INSTRUCTIONS FOR THE TASK »
Please print the entries below exactly, from the line with "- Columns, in" through the line with "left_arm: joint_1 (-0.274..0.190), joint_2", including both of those lines and leaving out all others.

GIVEN ENTRIES Start Marker

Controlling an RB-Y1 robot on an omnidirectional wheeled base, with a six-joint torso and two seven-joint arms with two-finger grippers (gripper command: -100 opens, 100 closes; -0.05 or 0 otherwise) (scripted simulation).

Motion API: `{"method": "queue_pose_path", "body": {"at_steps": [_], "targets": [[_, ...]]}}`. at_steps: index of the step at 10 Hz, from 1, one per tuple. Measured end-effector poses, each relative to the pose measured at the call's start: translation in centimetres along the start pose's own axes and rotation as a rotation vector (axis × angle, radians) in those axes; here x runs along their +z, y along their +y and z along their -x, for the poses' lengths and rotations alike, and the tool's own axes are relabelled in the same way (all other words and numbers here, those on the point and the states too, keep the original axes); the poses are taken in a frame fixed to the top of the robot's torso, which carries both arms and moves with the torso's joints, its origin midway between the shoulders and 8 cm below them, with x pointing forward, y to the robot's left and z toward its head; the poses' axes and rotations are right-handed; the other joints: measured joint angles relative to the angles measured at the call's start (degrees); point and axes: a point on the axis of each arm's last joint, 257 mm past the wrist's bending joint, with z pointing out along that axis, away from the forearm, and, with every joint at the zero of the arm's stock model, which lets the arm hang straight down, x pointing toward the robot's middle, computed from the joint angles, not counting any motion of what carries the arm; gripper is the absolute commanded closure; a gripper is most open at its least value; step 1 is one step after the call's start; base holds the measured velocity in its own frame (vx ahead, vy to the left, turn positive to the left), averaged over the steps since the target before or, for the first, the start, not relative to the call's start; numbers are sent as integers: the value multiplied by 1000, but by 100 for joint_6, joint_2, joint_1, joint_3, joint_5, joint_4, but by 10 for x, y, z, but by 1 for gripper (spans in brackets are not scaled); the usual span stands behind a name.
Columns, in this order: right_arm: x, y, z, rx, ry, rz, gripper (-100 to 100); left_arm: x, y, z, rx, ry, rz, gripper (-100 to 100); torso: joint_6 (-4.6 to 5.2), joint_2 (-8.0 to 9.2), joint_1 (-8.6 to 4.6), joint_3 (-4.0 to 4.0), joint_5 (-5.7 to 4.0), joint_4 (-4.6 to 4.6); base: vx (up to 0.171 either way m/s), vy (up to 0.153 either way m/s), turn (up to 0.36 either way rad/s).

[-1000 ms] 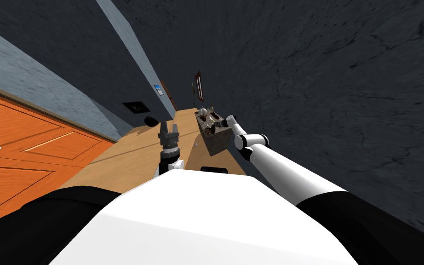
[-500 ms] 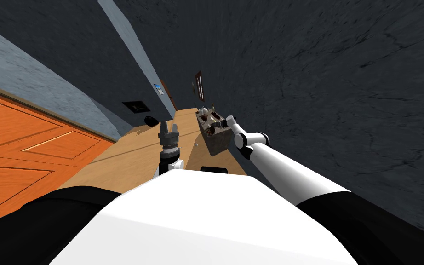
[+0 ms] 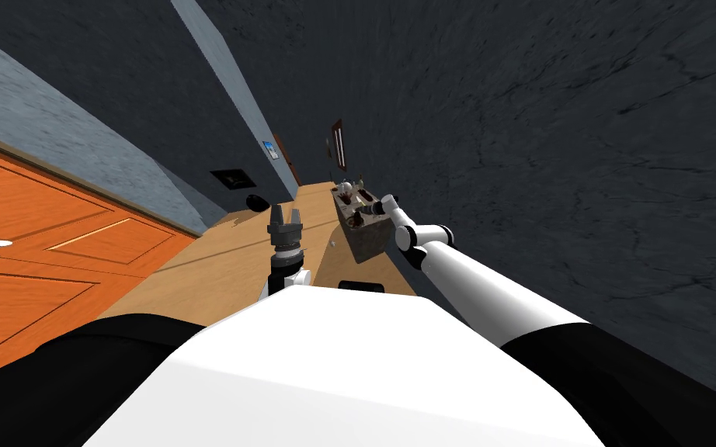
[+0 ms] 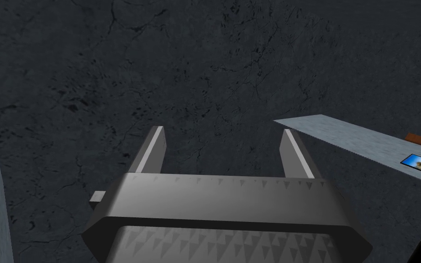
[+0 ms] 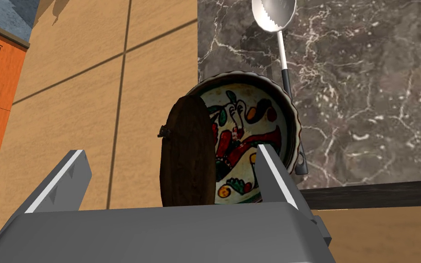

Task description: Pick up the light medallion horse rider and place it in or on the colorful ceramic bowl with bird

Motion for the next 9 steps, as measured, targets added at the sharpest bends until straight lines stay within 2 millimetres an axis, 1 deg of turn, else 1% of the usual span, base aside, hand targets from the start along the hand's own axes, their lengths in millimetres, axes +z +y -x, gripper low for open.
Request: {"method": "queue_pose_path", "body": {"at_steps": [1,4,6,9], "targets": [[1,-5,-6,19,11,3,-100,0,0,0,0,0,0,0,1,7,-20,4,-5,1,-10,-117,94],[1,-6,-15,33,24,30,-100,0,0,0,0,0,0,0,6,2,-19,1,-6,0,-8,-98,123],[2,-7,-22,45,36,45,-100,0,0,0,0,0,0,0,6,2,-11,1,-4,0,-11,-50,48],[0,-8,-27,57,46,65,-100,0,0,0,0,0,0,0,5,1,-5,1,-3,0,-12,-67,125]]}}
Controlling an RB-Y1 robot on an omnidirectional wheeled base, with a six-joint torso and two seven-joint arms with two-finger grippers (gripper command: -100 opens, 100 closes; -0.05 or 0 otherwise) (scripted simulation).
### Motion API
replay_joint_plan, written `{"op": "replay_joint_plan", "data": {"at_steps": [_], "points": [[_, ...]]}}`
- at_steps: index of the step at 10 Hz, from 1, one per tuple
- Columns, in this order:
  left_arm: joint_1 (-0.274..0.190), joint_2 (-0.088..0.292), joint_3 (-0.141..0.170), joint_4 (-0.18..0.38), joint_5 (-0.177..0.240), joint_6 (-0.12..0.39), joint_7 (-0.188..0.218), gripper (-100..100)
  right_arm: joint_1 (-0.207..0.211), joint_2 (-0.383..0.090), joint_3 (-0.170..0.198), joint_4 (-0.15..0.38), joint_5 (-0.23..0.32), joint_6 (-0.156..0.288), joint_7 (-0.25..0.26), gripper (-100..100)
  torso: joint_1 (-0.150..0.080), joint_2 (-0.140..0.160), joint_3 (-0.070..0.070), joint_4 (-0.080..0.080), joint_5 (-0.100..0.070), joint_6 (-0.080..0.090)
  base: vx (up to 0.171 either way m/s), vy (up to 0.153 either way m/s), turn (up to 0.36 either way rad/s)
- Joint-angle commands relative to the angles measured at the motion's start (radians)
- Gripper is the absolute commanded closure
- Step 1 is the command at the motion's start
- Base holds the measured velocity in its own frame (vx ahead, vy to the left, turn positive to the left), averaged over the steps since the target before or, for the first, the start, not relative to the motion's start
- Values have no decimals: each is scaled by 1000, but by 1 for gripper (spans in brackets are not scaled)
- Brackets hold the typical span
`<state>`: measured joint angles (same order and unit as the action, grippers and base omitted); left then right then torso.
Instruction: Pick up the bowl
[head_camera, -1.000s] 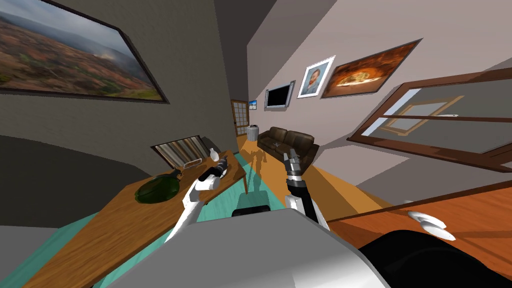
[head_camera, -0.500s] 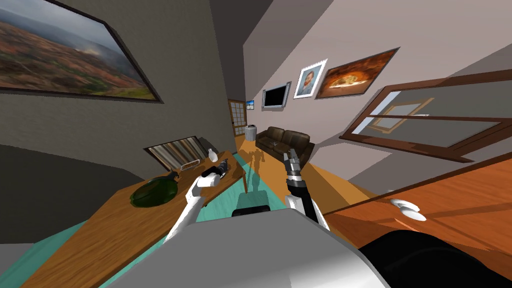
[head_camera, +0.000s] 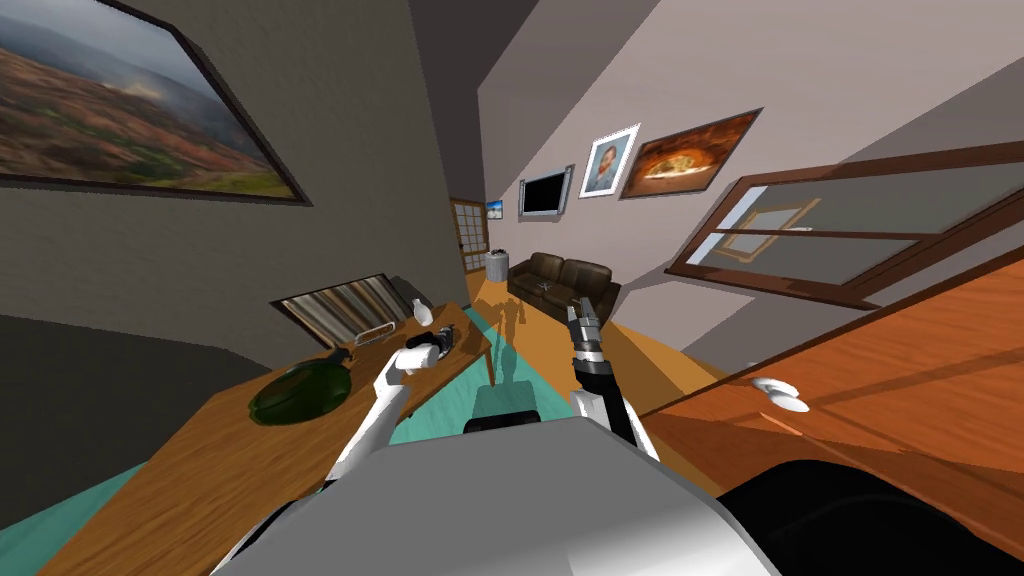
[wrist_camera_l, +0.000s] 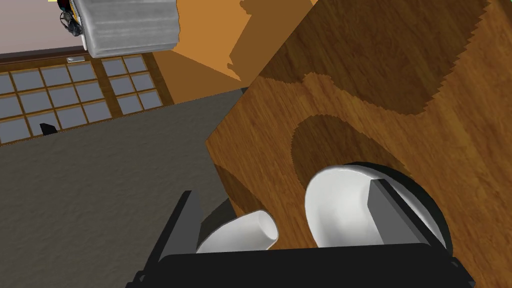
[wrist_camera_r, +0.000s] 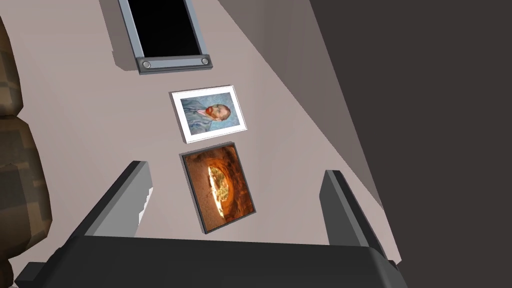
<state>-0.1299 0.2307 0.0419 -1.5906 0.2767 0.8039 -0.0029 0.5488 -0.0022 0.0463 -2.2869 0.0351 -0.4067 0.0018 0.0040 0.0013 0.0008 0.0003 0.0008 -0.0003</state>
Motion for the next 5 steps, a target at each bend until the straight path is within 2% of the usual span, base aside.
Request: {"op": "replay_joint_plan", "data": {"at_steps": [1,2,3,4,5], "points": [[-11,7,6,24,7,33,4,-100,0,0,0,0,0,0,0,0,0,0,0,0,0,0,-26,52,-63],[-32,18,15,70,17,71,10,-100,0,0,0,0,0,0,0,0,0,0,0,0,0,0,-26,59,-131],[-32,18,15,70,17,73,10,-100,0,0,0,0,0,0,0,0,0,0,0,0,0,0,-19,56,-65],[-52,29,25,94,27,110,16,-100,0,0,0,0,0,0,0,0,0,-1,0,0,0,-1,-23,65,-101],[-52,29,25,115,27,110,16,-100,0,0,0,0,0,0,0,0,1,-1,0,0,0,0,-22,52,-70]]}}
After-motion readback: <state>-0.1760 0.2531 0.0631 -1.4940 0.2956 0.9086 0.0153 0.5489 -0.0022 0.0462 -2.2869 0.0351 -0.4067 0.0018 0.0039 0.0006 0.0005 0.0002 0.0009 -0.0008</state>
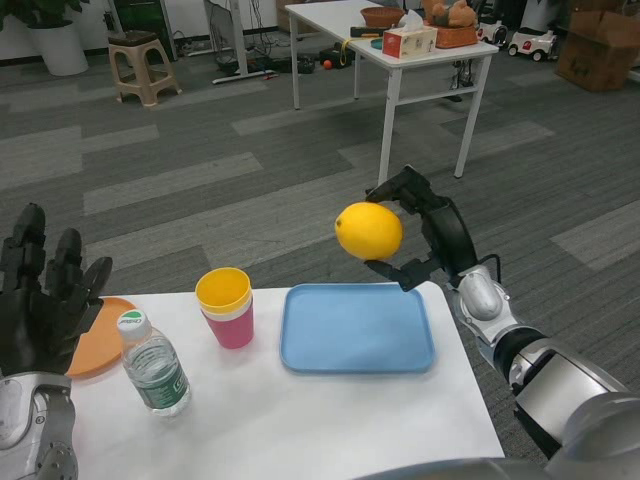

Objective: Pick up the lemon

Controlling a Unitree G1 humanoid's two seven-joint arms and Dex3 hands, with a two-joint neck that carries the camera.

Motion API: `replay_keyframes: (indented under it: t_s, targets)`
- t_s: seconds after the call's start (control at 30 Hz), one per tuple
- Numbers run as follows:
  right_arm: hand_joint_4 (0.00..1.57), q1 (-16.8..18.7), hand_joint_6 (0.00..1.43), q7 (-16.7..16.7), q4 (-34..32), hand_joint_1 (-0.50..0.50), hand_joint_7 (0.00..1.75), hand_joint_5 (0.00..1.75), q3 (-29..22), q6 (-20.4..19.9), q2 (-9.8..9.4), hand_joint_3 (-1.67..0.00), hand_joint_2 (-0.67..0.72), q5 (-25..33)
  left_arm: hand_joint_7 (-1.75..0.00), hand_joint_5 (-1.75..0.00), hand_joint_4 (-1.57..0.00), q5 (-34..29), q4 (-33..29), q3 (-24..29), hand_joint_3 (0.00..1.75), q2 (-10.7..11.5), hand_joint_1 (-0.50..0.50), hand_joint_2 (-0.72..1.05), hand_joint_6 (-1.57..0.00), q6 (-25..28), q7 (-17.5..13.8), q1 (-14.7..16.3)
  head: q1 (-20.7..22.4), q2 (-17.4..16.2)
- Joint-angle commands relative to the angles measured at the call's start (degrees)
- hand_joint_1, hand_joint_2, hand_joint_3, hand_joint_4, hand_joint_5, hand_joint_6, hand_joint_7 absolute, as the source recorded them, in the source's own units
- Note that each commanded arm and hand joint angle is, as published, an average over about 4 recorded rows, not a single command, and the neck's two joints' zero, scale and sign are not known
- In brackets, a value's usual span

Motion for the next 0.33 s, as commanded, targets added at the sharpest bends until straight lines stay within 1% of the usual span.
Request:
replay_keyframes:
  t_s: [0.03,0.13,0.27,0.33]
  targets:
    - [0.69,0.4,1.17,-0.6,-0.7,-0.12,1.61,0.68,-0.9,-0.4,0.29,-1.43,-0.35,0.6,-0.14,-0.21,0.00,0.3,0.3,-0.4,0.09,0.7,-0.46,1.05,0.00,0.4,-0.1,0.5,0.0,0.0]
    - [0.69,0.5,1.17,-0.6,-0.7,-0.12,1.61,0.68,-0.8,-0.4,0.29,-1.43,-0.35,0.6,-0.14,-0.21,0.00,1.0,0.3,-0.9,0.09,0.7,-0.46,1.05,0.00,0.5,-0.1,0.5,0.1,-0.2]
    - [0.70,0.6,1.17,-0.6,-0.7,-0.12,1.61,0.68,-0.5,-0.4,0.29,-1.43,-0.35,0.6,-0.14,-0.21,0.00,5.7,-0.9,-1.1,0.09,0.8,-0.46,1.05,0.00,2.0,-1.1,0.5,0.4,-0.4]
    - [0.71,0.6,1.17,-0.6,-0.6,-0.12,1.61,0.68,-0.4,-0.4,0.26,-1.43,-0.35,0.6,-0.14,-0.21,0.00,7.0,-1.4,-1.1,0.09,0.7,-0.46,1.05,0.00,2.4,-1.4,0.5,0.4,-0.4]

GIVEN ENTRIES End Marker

WRITTEN REPLY »
- Columns, in this order:
  left_arm: joint_1 (-0.274..0.190), joint_2 (-0.088..0.292), joint_3 (-0.141..0.170), joint_4 (-0.18..0.38), joint_5 (-0.177..0.240), joint_6 (-0.12..0.39), joint_7 (-0.188..0.218), gripper (-100..100)

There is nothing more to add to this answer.